• [ASSIGNMENT]: Which lines of the material hold the word "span"? Copy each one.

• [SOURCE MATERIAL]:

═══

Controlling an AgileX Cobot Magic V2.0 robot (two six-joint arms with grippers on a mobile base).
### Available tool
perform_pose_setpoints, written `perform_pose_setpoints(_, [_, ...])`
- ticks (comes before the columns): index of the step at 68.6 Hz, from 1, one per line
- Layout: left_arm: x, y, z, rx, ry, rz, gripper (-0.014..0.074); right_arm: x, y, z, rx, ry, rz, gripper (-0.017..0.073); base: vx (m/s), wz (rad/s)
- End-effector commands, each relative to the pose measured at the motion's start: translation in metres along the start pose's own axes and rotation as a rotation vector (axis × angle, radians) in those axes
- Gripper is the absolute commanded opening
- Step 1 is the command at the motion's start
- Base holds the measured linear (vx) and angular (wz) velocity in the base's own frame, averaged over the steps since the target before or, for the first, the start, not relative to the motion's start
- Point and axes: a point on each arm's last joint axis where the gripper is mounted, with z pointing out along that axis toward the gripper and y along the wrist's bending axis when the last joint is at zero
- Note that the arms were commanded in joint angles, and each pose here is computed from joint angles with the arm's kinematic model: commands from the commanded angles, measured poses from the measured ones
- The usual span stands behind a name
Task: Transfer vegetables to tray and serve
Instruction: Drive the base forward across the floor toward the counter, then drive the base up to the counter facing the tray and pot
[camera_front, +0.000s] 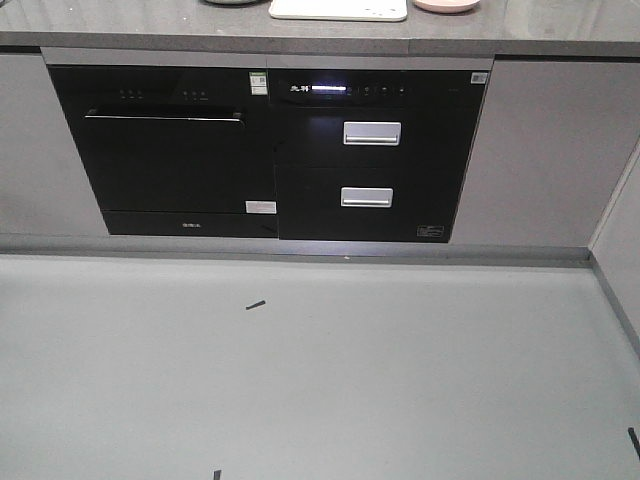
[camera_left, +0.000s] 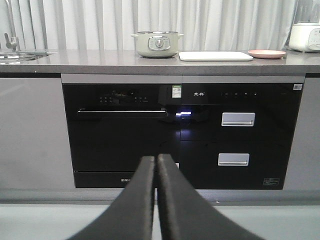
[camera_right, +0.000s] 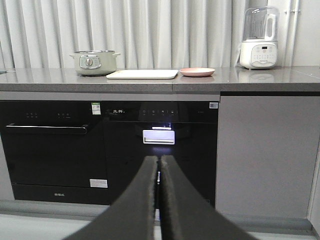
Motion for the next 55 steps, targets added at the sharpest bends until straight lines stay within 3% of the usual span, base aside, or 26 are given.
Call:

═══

• [RESULT]:
- The usual span stands behind a name
Motion for the next 55 steps, targets added at the sharpest bends until straight lines stay within 3% of the usual span, base aside, or 26 are given.

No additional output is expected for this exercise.